What to do
Two lines in the listing below mark the span: one contains "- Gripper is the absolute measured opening" and one contains "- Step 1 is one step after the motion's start". Reproduce both of them and everything between, exactly.

──────────

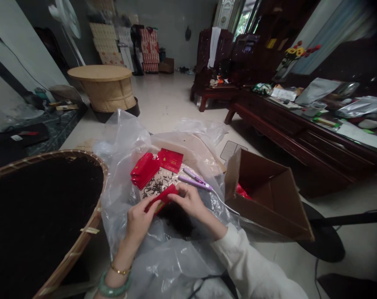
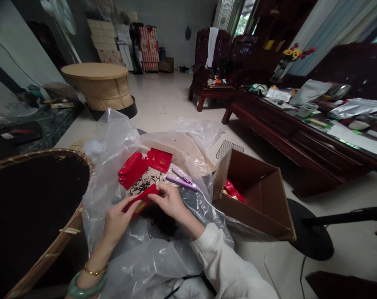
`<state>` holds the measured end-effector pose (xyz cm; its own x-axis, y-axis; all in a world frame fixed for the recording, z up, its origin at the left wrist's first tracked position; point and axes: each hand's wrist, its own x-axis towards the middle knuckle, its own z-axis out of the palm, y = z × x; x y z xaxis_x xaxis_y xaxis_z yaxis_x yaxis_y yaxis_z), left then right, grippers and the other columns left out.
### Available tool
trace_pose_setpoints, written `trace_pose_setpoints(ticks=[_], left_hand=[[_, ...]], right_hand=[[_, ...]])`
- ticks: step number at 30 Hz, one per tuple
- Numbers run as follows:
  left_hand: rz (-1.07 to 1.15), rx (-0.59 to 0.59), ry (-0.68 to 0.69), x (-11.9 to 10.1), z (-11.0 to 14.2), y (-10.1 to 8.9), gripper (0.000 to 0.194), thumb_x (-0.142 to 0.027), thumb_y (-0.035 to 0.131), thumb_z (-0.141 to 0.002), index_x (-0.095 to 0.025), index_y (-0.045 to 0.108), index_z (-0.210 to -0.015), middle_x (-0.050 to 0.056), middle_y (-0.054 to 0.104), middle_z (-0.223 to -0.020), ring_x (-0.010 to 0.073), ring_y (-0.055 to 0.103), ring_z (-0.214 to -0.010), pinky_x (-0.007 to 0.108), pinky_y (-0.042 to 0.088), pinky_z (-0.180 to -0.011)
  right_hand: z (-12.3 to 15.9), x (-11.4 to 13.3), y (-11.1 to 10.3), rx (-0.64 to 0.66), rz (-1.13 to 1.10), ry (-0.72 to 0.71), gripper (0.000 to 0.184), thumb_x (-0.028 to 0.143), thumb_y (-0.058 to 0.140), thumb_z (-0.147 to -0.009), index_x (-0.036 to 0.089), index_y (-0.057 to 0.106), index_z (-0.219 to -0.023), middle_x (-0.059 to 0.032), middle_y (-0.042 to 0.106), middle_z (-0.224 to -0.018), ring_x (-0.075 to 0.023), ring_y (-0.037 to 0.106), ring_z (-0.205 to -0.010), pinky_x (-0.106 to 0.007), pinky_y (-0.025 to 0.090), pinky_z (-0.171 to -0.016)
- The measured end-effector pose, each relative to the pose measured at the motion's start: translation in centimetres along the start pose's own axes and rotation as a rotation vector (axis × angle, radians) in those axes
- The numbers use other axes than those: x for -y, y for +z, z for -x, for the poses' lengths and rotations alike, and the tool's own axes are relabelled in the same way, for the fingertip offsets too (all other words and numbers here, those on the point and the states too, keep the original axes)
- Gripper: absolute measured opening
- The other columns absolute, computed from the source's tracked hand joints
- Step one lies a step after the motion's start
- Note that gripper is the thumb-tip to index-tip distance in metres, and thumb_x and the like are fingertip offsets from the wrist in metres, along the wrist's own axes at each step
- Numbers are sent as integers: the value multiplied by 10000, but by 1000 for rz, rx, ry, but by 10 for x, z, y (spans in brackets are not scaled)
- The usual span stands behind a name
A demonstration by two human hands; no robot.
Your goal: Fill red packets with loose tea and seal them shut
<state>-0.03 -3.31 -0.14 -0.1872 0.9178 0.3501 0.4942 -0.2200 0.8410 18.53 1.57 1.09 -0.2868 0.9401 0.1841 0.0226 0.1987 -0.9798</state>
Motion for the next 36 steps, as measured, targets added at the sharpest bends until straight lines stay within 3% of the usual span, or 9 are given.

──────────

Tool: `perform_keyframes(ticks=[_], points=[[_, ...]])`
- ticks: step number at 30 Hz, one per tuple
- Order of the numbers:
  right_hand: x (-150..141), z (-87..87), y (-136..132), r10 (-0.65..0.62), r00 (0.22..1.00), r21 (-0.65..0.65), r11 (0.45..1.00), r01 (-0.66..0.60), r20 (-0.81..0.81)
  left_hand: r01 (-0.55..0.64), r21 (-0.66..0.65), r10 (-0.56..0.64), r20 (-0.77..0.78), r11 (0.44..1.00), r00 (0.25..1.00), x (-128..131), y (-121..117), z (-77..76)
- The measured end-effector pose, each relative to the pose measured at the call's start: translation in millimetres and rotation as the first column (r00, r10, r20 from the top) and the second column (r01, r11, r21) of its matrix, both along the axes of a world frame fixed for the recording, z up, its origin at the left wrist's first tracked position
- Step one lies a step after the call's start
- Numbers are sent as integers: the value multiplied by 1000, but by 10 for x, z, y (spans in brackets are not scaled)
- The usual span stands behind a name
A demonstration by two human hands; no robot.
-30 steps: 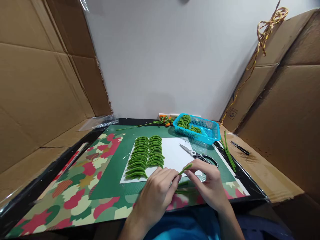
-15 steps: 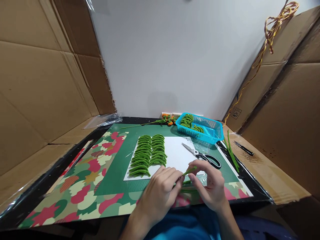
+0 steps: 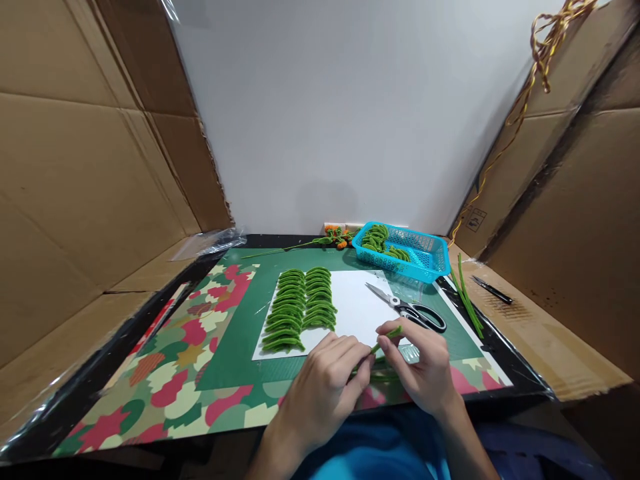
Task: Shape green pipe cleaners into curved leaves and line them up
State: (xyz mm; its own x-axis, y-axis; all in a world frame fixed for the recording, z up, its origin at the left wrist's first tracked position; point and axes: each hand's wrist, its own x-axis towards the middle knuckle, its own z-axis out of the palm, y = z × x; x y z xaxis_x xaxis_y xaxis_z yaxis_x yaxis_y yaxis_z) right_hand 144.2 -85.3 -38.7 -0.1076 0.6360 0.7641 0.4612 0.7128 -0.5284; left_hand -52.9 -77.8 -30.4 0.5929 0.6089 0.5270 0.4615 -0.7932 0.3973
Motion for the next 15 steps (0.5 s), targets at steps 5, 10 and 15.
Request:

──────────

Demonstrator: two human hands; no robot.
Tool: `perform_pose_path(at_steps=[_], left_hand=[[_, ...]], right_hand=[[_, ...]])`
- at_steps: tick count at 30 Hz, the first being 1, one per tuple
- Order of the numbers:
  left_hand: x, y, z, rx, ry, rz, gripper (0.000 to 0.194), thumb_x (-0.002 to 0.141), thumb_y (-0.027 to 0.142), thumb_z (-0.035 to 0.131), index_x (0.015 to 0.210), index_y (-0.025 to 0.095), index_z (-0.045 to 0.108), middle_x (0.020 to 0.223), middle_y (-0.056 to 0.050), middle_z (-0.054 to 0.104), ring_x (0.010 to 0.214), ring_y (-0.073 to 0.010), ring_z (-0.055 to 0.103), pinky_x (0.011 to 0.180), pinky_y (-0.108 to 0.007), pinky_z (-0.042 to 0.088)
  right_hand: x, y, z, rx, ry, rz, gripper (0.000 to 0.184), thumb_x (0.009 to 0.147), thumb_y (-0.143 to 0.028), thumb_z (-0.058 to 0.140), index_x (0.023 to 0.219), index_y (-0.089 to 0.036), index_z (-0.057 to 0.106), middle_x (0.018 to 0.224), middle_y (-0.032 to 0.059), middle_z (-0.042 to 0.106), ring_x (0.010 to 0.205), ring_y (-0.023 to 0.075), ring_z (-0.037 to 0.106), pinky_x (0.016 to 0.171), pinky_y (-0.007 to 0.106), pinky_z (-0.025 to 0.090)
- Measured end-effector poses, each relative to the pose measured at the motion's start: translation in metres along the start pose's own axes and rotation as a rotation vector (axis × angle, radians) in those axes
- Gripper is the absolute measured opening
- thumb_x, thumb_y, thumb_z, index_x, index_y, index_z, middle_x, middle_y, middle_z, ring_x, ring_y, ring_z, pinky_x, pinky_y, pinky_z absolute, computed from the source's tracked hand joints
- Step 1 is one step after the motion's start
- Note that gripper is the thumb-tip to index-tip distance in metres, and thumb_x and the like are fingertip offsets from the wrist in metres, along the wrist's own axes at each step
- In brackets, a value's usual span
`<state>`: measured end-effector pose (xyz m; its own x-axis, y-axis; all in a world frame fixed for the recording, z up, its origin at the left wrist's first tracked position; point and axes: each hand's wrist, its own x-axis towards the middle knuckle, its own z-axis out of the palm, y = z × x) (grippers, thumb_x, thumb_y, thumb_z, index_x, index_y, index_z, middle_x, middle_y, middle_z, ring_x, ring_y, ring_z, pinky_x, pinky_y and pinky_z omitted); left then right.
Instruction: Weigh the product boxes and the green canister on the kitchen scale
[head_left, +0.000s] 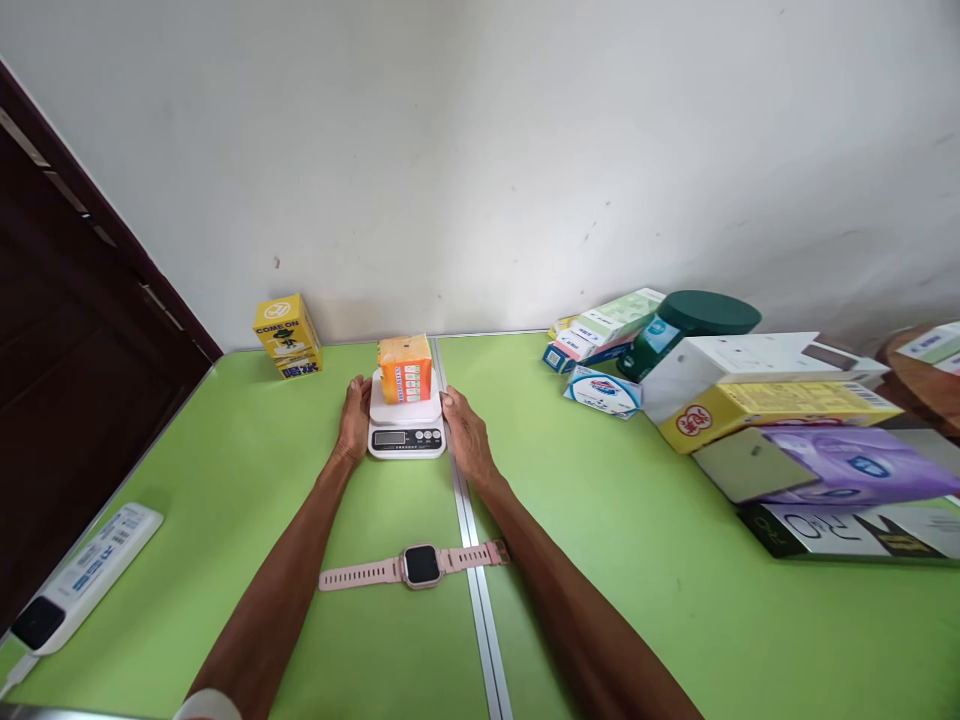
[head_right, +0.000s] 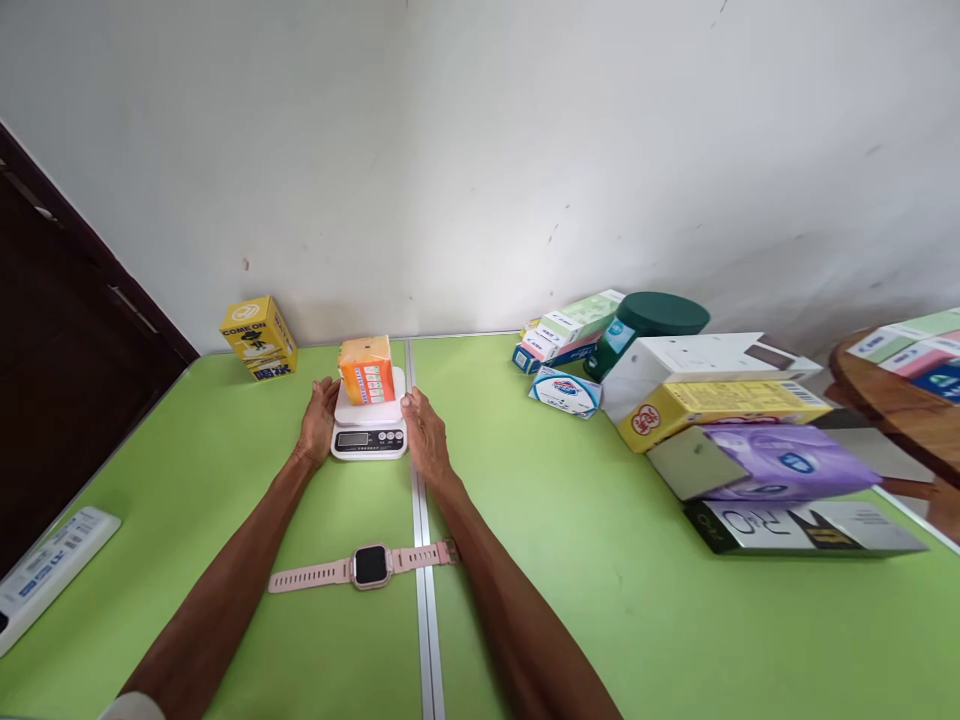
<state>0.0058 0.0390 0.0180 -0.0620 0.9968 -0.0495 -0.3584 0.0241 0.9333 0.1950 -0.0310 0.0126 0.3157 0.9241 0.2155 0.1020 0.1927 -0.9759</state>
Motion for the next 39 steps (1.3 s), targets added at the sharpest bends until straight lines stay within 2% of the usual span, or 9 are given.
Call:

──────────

Output
- Gripper is the absolute measured opening
- thumb_x, thumb_y, thumb_z, index_x, index_y, index_z, middle_x, middle_y, middle_z, ring_x, ring_y, ring_z, pinky_x, pinky_y, pinky_z absolute, computed from the source's tracked hand joints
- Step 1 is one step after the motion's start

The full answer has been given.